The Superpower of Supermodels

We see them every day. I have pictures of them cut out on my “inspiration fitness board” at home. They’re on our Pinterest pages. Perfect women surround us. We cannot escape the realm of the women with the thin yet toned and tanned body, with her big breasts, thick waist, clear complexion, and shiny hair. Like most of my fellow females, I do not see freckle, mole, or stretch mark free skin when I look in my own mirror. Despite what popular advertising has told me about what my body should look like, I can’t help but wonder what is so wrong with natural beauty.   

Aside from the obvious fact that women are showcased in almost all advertisements for print and tv, it is the way in which women are portrayed should be the main cause for concern. As I see it, the real problem with the women showcased in the advertisements and magazine is that their bodies are not real. The proof image, the picture that comes straight out of the camera, is never the image displayed to the public. Companies hire self-crowned “Photoshop experts” to digitally enhance, cover, tighten, and slim every single day.

This overexposure to the “perfect girl” has a dire effect on the girls and the women of our generation. According to the Center for Disease Control, approximately 17% of high school girls have gone at least 24 hours without eating in order to lose weight or keep from gaining weight. That number has increased 3% since 2009, and I don’t predict it declining any time soon.

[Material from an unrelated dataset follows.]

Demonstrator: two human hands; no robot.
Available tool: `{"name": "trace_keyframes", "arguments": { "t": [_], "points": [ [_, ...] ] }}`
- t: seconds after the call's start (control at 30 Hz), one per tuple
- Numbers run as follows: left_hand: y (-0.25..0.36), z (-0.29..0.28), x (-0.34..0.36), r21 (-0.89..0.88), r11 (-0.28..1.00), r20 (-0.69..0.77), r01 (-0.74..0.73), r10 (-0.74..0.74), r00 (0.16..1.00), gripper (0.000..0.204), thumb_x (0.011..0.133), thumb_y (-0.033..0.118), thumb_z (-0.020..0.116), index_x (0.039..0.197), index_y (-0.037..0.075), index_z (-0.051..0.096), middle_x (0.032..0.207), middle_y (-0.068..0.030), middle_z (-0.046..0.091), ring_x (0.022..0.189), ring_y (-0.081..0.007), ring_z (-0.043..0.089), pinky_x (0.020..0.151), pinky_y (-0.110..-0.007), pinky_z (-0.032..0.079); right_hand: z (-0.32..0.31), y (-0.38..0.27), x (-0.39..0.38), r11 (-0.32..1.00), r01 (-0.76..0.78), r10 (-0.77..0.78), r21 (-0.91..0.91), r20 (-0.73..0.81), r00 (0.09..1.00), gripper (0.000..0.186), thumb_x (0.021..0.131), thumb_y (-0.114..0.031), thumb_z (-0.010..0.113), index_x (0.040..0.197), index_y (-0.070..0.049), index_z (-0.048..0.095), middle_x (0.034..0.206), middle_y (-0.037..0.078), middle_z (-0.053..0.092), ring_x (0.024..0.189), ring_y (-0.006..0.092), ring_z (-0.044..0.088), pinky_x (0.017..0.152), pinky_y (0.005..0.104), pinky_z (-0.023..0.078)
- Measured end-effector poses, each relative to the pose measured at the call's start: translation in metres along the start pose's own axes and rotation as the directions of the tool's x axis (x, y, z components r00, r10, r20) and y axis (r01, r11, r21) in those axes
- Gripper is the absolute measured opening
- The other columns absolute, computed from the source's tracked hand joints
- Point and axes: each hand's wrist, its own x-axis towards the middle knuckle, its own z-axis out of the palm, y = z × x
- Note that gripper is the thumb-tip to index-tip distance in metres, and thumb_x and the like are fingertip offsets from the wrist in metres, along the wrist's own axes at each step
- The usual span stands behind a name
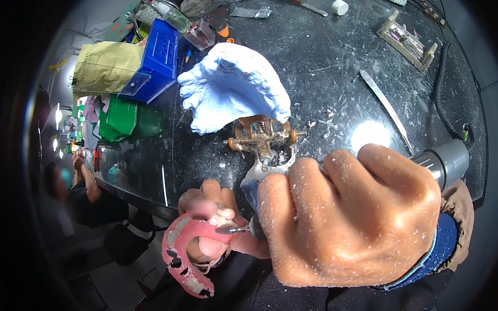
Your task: The person holds a pink dental prosthesis and uses a rotary polishing tool to smooth and finish the edges and surfaces, occasionally brushing away dust with a small brush.
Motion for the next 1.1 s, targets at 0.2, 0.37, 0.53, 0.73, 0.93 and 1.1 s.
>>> {"name": "trace_keyframes", "arguments": {
  "t": [0.2, 0.37, 0.53, 0.73, 0.93, 1.1],
  "points": [
    [0.004, 0.006, -0.003, -0.108, 0.993, -0.068, 0.043, -0.050, 0.996, 0.046, 0.064, -0.005, 0.074, 0.107, -0.005, 0.057, 0.088, -0.0086, 0.058, 0.081, -0.0154, 0.062, 0.078, -0.029, 0.052, 0.000, 0.006, 0.006, 0.993, 0.072, -0.070, 0.094, -0.025, 0.997, 0.072, 0.058, -0.075, 0.058, 0.051, -0.005, 0.042, 0.044, 0.002, 0.041, 0.033, 0.0081, 0.037, 0.033, 0.0225, 0.025],
    [0.008, 0.009, -0.003, -0.070, 0.993, -0.111, 0.095, -0.102, 0.989, 0.044, 0.068, -0.001, 0.073, 0.109, -0.005, 0.055, 0.088, -0.0063, 0.057, 0.083, -0.0143, 0.061, 0.077, -0.027, 0.050, -0.002, 0.003, 0.006, 0.987, -0.022, 0.020, 0.162, 0.015, 1.000, 0.068, 0.054, -0.071, 0.063, 0.055, -0.006, 0.045, 0.045, 0.001, 0.040, 0.034, 0.0091, 0.038, 0.033, 0.0237, 0.025],
    [0.004, 0.001, -0.004, -0.125, 0.984, -0.096, 0.126, -0.138, 0.986, 0.047, 0.067, 0.000, 0.075, 0.109, -0.004, 0.055, 0.090, -0.0055, 0.057, 0.084, -0.0133, 0.061, 0.077, -0.025, 0.049, 0.005, -0.001, 0.005, 0.987, -0.052, 0.049, 0.153, 0.023, 0.999, 0.064, 0.056, -0.068, 0.063, 0.057, -0.007, 0.045, 0.046, 0.001, 0.040, 0.036, 0.0115, 0.044, 0.034, 0.0242, 0.029],
    [0.006, 0.011, 0.000, -0.129, 0.989, -0.129, 0.078, -0.095, 0.987, 0.042, 0.069, -0.001, 0.074, 0.106, -0.003, 0.054, 0.090, -0.0064, 0.057, 0.085, -0.0161, 0.062, 0.082, -0.032, 0.052, 0.002, 0.001, 0.006, 0.981, -0.024, 0.008, 0.195, 0.080, 0.997, 0.061, 0.057, -0.066, 0.065, 0.057, -0.008, 0.046, 0.045, 0.000, 0.041, 0.037, 0.0126, 0.047, 0.035, 0.0244, 0.032],
    [0.001, 0.006, 0.003, -0.097, 0.995, -0.055, -0.034, 0.029, 0.998, 0.028, 0.079, 0.003, 0.066, 0.103, -0.004, 0.054, 0.089, -0.0096, 0.057, 0.085, -0.0209, 0.064, 0.088, -0.043, 0.051, 0.009, 0.001, 0.006, 0.981, -0.035, 0.044, 0.193, -0.043, 0.998, 0.061, 0.056, -0.065, 0.068, 0.055, -0.009, 0.043, 0.045, -0.001, 0.040, 0.035, 0.0115, 0.045, 0.034, 0.0245, 0.029],
    [-0.002, 0.004, 0.001, -0.241, 0.969, -0.026, -0.055, 0.050, 0.998, 0.029, 0.079, 0.000, 0.064, 0.106, -0.004, 0.052, 0.094, -0.0113, 0.056, 0.093, -0.0235, 0.062, 0.095, -0.047, 0.045, 0.006, 0.000, 0.007, 0.976, -0.001, 0.006, 0.219, -0.025, 1.000, 0.062, 0.055, -0.064, 0.070, 0.055, -0.009, 0.042, 0.045, -0.001, 0.041, 0.035, 0.0112, 0.044, 0.034, 0.0247, 0.030]
  ]
}}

With the increased number of fashion magazines, reality TV shows, and nearly unlimited celebrity access, the ideal womens body is becoming an almost everyday sight.

The evidence linking exposure to images of impossibly ideal bodies to risk  factors for poor health is growing. A group of college-age women in  one experiment were exposed to “ideally thin”  images of women, while a control group was exposed to normal images. The study  found that women in the ideally thin group were less satisfied with their  bodies, had lower self-esteem, and more eating disorder symptoms than the  control group.

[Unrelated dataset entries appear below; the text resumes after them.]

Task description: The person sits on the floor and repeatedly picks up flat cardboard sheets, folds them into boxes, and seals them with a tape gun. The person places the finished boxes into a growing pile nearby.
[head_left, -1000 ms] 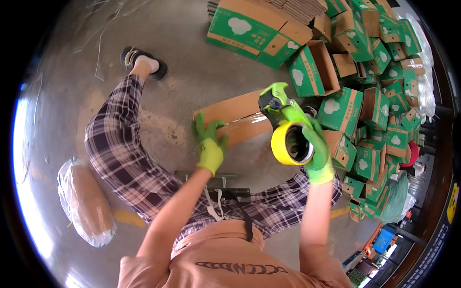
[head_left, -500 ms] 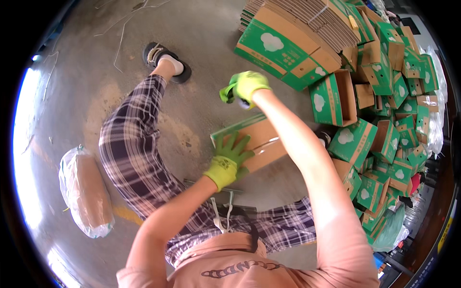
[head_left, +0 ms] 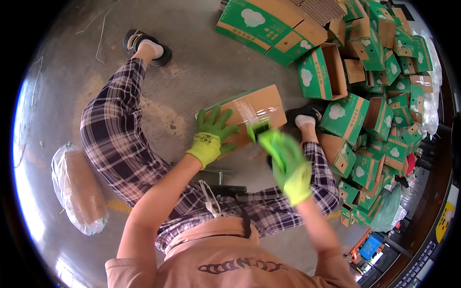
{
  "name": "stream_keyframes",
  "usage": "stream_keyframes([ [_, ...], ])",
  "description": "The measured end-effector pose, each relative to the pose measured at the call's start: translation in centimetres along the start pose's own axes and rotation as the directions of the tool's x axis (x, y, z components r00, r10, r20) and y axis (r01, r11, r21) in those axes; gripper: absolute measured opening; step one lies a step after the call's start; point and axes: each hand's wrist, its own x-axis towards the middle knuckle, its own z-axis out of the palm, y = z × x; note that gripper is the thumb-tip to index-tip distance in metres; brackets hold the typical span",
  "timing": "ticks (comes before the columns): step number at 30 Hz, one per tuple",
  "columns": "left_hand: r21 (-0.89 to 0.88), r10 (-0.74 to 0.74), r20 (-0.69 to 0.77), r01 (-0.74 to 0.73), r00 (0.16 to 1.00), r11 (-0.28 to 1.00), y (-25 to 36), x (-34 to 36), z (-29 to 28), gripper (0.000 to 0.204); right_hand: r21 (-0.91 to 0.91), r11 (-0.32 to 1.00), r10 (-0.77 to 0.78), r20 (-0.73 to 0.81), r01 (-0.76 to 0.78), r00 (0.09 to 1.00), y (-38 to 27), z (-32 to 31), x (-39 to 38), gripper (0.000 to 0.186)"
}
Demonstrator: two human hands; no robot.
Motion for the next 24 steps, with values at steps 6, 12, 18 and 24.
stream_keyframes([
  [6, 0.065, 0.051, 0.107, -0.059, 0.993, 0.996, 3.1, 2.3, -1.3, 0.054, -0.138, 0.921, 0.388, 0.282, -0.363, 0.877, 7.3, 13.4, -8.8, 0.024],
  [12, -0.555, -0.156, 0.345, 0.335, 0.926, 0.761, -7.9, 6.6, -1.6, 0.074, 0.072, 0.635, 0.621, 0.544, -0.769, 0.564, 5.9, 15.8, -5.5, 0.044],
  [18, -0.505, 0.516, -0.264, -0.573, 0.815, 0.645, 23.4, 15.0, -9.1, 0.068, 0.562, 0.669, 0.729, -0.367, -0.487, 0.578, 19.8, 8.0, -9.5, 0.043],
  [24, -0.450, 0.749, -0.175, -0.729, 0.639, 0.516, 27.6, 23.3, -6.8, 0.064, 0.673, 0.451, 0.817, -0.576, 0.586, 0.032, 18.9, -24.7, -7.8, 0.027],
])
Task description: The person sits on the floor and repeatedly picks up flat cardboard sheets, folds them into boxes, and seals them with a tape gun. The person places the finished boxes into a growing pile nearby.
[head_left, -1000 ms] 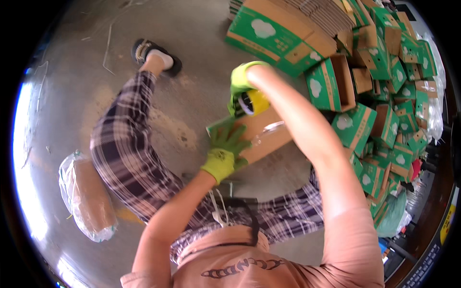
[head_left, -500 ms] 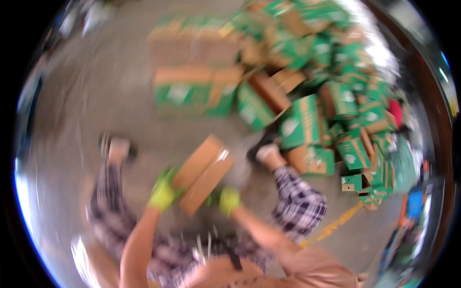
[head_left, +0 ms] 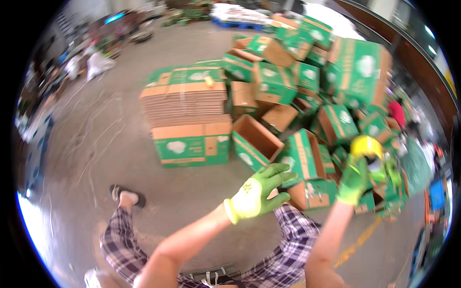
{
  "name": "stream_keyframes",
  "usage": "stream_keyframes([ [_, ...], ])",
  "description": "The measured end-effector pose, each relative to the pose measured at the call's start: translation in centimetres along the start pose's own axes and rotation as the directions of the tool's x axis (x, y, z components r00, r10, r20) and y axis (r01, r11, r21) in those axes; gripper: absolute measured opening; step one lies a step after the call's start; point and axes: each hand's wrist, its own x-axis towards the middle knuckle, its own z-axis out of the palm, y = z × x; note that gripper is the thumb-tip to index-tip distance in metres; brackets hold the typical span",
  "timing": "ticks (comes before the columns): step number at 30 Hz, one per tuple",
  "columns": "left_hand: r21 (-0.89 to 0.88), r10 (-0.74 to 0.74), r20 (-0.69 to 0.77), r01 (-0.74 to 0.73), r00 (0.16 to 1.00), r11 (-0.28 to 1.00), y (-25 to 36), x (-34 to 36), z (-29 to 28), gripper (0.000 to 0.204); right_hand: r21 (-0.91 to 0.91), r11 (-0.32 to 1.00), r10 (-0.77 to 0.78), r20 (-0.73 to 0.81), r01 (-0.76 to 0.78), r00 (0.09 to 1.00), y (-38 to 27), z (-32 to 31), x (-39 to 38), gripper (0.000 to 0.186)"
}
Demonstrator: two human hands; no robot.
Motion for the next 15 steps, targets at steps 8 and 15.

Agencies around the world are taking action to prevent this behavior. For instance, last summer the American Medical Association created a policy that encourages advertisers from using  altered photographs that “promote unrealistic expectations of appropriate body  image” and have been found to be linked to eating disorders and other adverse  health outcomes. One AMA board member cited a particular photo that was altered  so that a model’s head appeared wider than her waist.  Across the Atlantic,  authorities in France and the United Kingdom have  considered requiring computer-altered images to be  labeled as such.

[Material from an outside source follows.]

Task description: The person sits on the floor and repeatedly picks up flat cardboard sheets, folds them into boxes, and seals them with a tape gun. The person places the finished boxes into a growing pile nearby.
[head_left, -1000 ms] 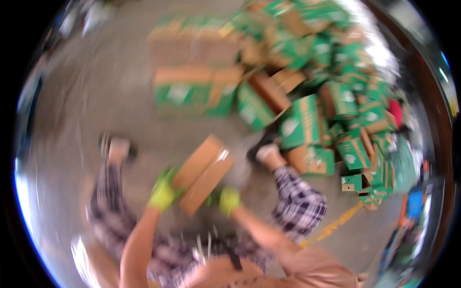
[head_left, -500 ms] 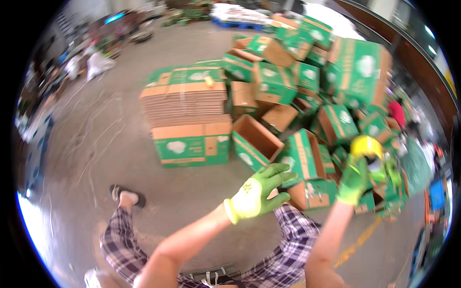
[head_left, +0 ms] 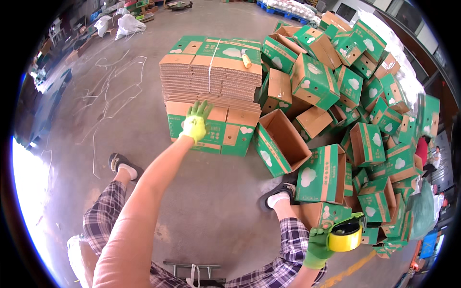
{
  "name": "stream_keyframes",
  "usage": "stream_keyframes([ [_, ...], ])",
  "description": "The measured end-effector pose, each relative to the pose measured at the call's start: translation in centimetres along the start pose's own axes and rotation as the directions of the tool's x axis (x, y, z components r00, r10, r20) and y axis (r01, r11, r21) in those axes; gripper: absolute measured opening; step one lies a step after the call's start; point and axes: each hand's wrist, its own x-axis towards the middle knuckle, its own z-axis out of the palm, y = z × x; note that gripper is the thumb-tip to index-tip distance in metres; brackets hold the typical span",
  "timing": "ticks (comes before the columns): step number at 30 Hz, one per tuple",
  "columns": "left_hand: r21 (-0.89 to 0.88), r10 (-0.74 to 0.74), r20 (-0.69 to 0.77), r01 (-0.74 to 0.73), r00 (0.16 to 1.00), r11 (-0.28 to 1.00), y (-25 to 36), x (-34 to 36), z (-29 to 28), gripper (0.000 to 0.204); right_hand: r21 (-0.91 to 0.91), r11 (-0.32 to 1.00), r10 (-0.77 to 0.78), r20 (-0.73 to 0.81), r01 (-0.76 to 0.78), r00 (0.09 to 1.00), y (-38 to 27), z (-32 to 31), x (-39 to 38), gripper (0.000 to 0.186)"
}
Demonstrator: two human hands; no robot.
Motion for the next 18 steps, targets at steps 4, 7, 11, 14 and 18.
stream_keyframes([
  [4, 0.085, -0.009, 0.075, 0.002, 0.997, 0.996, 0.1, 2.5, -3.1, 0.054, -0.016, 0.999, 0.034, 0.075, -0.033, 0.997, 1.6, -2.9, -0.6, 0.036],
  [7, 0.267, 0.125, 0.174, -0.169, 0.977, 0.949, 1.5, 0.5, -4.0, 0.039, -0.420, 0.901, -0.051, 0.149, 0.110, 0.987, 3.4, -2.2, -0.2, 0.043],
  [11, 0.030, 0.166, 0.369, -0.191, 0.914, 0.981, 2.0, -8.8, -3.3, 0.030, -0.926, 0.141, -0.244, 0.309, 0.349, 0.919, 10.5, -0.3, 1.1, 0.042],
  [14, -0.254, 0.399, 0.300, -0.331, 0.866, 0.909, 7.0, -18.3, -9.4, 0.032, -0.817, 0.569, -0.381, -0.163, 0.092, 0.910, 16.5, -0.9, 0.1, 0.037],
  [18, -0.153, 0.232, 0.448, -0.182, 0.863, 0.971, 3.6, -28.0, -10.4, 0.031, -0.537, 0.815, -0.168, -0.578, -0.217, 0.798, 23.0, 4.0, -3.3, 0.030],
])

With such strides being made across the pond, I had high hopes in my research that America would be doing the same. Unfortunately, my search turned up nothing about American laws, yet a large amount of articles about a new Israeli law filled my search engine. “The Photoshop Law” went into effect on Jan. 1 2013 to prevent fashion models from losing weight to the detriment of their health and the wellbeing of others inclined to follow in their footsteps. It is also called the “Photoshop law” because it demands that computer-generated changes to make models appear thinner be noted along with the images. Although the law targets adults in general, it is clearly aimed at female models. Eating disorders mostly affect young women

Women were created to be strong, nurturing, fierce, compassionate creatures, yet somehow all the focus has been taken off that natural essence and shoved into the tiny unreachable box of perfection. I don’t predict the ideology of “sex sells” to deteriorate in the advertising industry. My only hope is that we somehow shift our views of the womans body from perfection into a state of fierceness in their every day form. Lets face it, majority of men aren’t married to Kate Upton, so why should the women in advertising have to look like her?


-Crystan Weaver

10 thoughts on “The Superpower of Supermodels

  1. This blog truly high lights some terrifying statistical facts that prove the huge impact that advertisements have on the human body image. The study referenced that stated that approximately 17% of high school girls have gone at least 24 hours without eating in order to lose weight, is prime example for the extremism that runs through society. Making the decision to not eat for an entire day, is a mindset that is clearly unhealthy and yet with the brainwashing qualities that magazine and TV images promote, humans lose their common sense. Girls and boys are subjected to an unrealistic ideal from an early age through not just advertising but all other forms of media as well, and this twisted perception of what their bodies should resemble can cause more than just physical insecurities. Self esteem as a whole is affected through body image, making people not only physically self conscious but also self conscious about their personalities, the things they say and do. Limiting oneself so quickly based off of one aspect of their being (their physical attributes) is such a sad waste of a person’s potential.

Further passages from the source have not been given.